*PROBLEM TO WORK ON*.
Among the entries, find the lines with the string "image" and report them.
=== GIVEN RECORDS ===
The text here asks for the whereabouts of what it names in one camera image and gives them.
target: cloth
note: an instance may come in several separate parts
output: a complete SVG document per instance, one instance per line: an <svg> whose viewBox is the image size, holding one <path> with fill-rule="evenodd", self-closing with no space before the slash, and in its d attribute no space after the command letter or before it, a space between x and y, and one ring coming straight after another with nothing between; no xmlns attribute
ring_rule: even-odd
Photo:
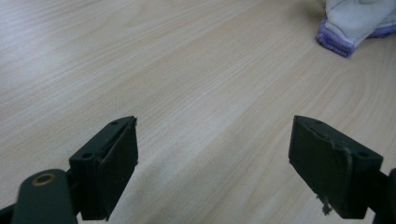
===
*TASK ANSWER*.
The text here asks for the whereabouts of what it names in one camera image and gives them.
output: a complete SVG document per instance, one instance per line: an <svg> whose viewBox is the image size, holding one <path> with fill-rule="evenodd", self-closing with no space before the slash, and in its d attribute no space after the command letter or before it, a space between x and y, and one ring coming straight after another with nothing between; no xmlns attribute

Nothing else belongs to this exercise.